> [THE PROBLEM]: The first line of the entries is where the copy starts and the line with "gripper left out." is where it ends; set down each line exactly, both ends included, and drop pictures.

> [Dataset records]:
--

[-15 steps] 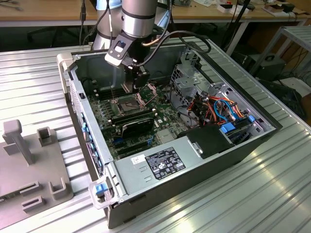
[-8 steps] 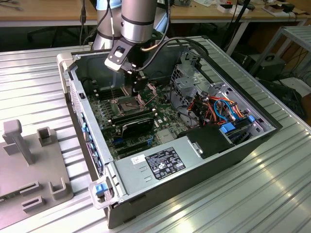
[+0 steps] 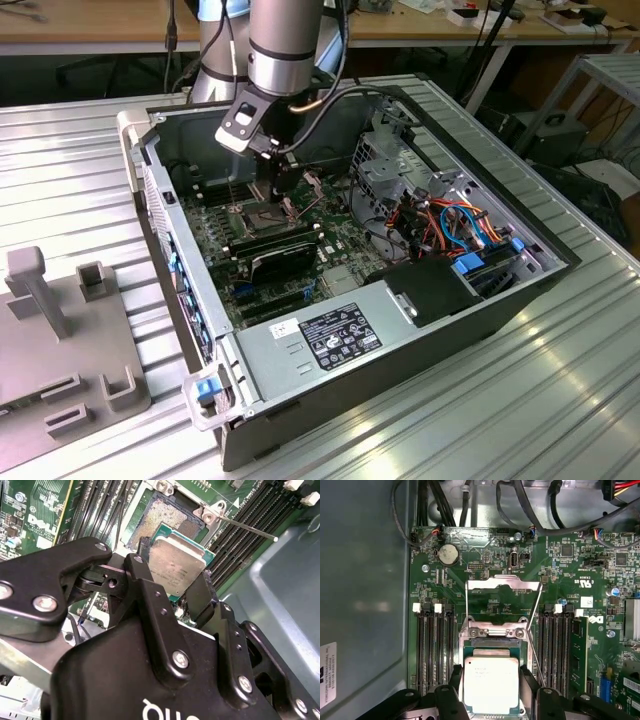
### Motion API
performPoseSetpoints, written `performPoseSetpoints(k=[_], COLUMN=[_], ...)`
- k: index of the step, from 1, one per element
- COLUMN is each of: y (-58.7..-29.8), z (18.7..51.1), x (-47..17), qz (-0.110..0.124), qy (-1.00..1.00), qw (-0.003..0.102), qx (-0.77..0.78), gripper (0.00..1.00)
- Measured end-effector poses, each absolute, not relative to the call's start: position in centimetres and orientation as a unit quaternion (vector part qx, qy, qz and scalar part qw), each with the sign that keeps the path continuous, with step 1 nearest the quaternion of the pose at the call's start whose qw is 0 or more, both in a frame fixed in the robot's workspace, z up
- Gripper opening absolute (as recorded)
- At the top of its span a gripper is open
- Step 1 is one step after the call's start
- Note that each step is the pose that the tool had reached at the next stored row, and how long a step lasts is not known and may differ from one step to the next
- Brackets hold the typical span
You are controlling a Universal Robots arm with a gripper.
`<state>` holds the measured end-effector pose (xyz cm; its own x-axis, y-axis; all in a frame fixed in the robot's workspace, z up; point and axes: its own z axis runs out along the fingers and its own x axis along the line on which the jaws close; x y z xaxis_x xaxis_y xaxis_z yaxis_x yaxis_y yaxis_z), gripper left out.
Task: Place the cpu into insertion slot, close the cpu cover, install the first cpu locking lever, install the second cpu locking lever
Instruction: 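Place the cpu into insertion slot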
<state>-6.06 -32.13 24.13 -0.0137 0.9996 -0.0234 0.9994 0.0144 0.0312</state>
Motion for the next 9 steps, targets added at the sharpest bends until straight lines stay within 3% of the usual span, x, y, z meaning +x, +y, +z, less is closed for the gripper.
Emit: performPoseSetpoints(k=[9], y=[-31.58], z=[23.04], x=[-6.06], qz=[0.002], qy=[0.712], qw=[0.019], qx=[0.702], gripper=[0.54])
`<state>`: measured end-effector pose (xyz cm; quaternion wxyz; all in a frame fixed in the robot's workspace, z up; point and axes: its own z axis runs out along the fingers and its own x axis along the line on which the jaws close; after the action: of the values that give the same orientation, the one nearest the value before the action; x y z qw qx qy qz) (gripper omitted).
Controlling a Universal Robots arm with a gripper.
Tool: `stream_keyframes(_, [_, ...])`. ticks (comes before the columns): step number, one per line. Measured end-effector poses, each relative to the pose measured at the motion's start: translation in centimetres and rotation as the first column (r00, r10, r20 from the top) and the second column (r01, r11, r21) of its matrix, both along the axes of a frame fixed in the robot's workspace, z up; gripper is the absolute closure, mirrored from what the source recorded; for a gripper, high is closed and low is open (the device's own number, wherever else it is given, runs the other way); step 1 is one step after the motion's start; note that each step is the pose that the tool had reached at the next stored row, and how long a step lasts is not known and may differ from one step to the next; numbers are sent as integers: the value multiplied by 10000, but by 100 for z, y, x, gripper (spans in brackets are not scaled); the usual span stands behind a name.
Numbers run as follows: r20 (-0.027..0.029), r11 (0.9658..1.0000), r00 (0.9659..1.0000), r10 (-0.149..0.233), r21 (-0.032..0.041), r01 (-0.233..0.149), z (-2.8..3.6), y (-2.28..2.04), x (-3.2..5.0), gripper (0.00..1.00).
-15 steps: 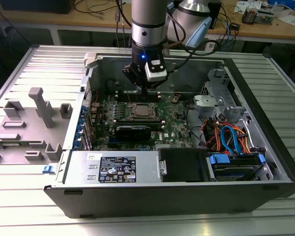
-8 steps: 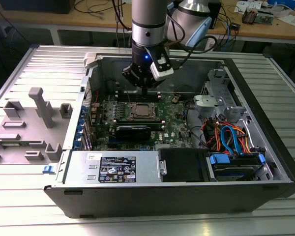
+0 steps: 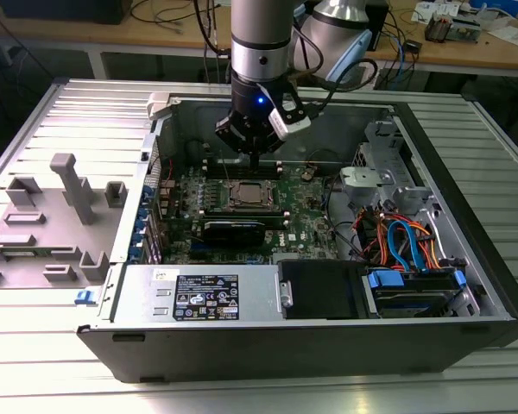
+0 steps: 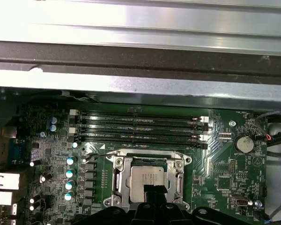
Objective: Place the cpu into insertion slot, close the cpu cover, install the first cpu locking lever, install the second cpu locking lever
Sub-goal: 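Install the first cpu locking lever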
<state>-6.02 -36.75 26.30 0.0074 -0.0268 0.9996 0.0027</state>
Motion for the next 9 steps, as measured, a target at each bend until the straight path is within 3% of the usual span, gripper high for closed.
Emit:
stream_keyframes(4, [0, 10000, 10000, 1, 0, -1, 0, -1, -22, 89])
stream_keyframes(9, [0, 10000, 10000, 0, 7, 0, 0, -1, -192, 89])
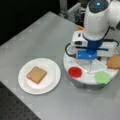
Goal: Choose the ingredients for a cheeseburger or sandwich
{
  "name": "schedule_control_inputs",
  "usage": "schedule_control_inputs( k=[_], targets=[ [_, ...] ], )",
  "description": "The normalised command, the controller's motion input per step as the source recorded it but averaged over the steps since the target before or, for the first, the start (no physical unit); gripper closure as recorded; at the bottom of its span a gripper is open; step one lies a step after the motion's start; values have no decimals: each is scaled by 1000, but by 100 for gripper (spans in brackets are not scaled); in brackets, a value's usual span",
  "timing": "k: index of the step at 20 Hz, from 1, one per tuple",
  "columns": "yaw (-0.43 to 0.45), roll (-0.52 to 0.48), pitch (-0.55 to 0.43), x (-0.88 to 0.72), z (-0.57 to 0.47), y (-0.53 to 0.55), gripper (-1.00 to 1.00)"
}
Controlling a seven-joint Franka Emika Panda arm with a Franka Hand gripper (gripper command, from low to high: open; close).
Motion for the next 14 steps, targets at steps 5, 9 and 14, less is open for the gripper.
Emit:
schedule_control_inputs(
  k=[5, 9, 14],
  targets=[
    [428, 108, 105, 48, -169, -79, -100],
    [441, 81, 100, 197, -172, -152, -100],
    [351, 79, 130, 273, -173, -197, -100]
  ],
)
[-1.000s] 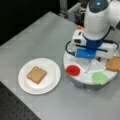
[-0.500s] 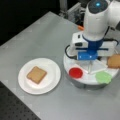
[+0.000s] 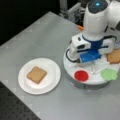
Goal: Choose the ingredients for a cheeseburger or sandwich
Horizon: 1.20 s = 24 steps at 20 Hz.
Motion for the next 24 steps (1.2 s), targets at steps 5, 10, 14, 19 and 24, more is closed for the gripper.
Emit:
schedule_control_inputs(
  k=[5, 10, 14, 19, 24],
  targets=[
    [293, 53, 123, 326, -167, -219, -100],
    [274, -2, 119, 391, -158, -228, -100],
    [347, -10, 156, 503, -168, -246, -100],
    [407, -83, 205, 610, -128, -265, -100],
    [448, -122, 202, 718, -130, -302, -100]
  ],
)
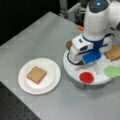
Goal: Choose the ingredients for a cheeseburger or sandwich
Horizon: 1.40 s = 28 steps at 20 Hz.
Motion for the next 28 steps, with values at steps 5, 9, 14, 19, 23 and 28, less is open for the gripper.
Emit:
schedule_control_inputs(
  k=[5, 9, 14, 19, 23, 28],
  targets=[
    [539, -182, 257, 809, -86, -335, -100],
    [593, -218, 328, 899, -63, -353, -100],
    [606, -244, 339, 967, -59, -364, -100],
    [635, -240, 302, 1000, -71, -394, -100],
    [592, -226, 302, 1000, -83, -405, -100],
    [627, -214, 293, 1000, -94, -405, -100]
  ],
)
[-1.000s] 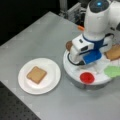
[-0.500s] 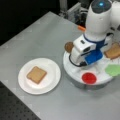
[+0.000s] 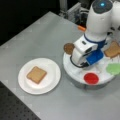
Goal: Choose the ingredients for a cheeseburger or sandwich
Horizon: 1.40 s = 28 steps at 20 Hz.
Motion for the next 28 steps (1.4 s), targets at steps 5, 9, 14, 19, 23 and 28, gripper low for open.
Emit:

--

> [OUTPUT FOR THIS TASK]:
[-15 steps] 
[-8 steps] 
[+0 steps] 
### Motion API
performPoseSetpoints, written `performPoseSetpoints(k=[_], COLUMN=[_], ...)`
- k: index of the step, from 1, one per element
- COLUMN is each of: y (-58.7..-29.8), z (18.7..51.1), x (-47..17), qz (-0.110..0.124), qy (-1.00..1.00), qw (-0.003..0.102), qx (-0.77..0.78), gripper (0.00..1.00)
- Measured end-effector poses, each absolute, not relative to the call's start: position in centimetres and orientation as a unit quaternion (vector part qx, qy, qz and scalar part qw), each with the sign that keeps the path continuous, with step 1 nearest the quaternion of the pose at the call's start whose qw is 0 or more, both in a frame fixed in the robot's workspace, z up
- Gripper opening absolute (as recorded)
- At the top of its span a gripper is open
- Step 1 is one step after the call's start
- Note that each step is the pose that the tool had reached at the next stored row, and how long a step lasts is not known and may differ from one step to the next
- Brackets hold the typical span
You are controlling a Universal Robots arm with a gripper.
`<state>` holds the measured end-effector pose (xyz cm; its own x-axis, y-axis; all in a frame fixed in the robot's workspace, z up; point and axes: its own z axis runs out along the fingers and its own x axis along the line on which the jaws close; x y z xaxis_x xaxis_y xaxis_z yaxis_x yaxis_y yaxis_z), gripper left out.

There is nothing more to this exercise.